__Exercise prompt__: Locate each line with the string "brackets" in the listing below and copy it.

──────────

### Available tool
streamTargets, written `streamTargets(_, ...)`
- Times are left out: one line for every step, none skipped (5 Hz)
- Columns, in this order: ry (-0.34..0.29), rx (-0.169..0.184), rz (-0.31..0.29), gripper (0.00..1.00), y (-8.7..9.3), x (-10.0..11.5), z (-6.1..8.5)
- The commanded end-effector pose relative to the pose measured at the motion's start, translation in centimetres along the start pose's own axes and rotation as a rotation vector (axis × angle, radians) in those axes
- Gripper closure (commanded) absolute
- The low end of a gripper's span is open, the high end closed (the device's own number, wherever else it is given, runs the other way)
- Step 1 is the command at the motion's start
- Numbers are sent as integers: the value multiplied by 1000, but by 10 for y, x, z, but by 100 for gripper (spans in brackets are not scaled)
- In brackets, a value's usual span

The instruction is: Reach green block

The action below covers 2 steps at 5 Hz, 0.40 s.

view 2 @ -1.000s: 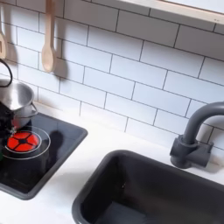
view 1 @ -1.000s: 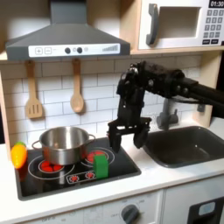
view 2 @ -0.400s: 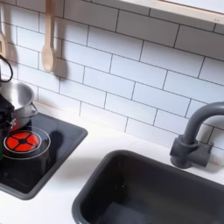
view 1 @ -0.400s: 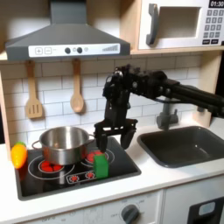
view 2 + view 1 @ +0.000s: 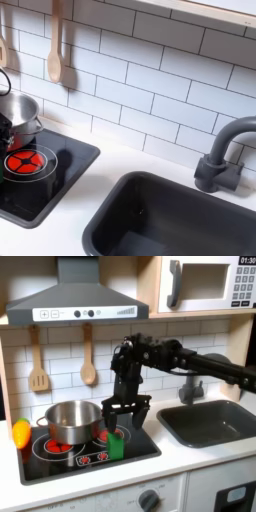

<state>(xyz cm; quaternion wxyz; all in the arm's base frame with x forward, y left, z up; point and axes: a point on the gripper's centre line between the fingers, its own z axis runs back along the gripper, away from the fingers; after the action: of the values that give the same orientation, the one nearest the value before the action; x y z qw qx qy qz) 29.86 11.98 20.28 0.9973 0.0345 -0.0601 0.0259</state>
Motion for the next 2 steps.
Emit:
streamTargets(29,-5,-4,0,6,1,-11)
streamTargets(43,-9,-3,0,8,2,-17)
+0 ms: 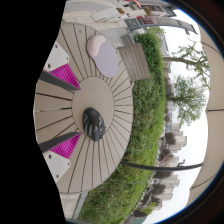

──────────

__Task output__:
- Numbers are sent as integers: the value multiplied by 1000, but by 10 for y, x, z, but by 100 for gripper (spans in brackets are not scaled)
- In brackets, a value's usual span

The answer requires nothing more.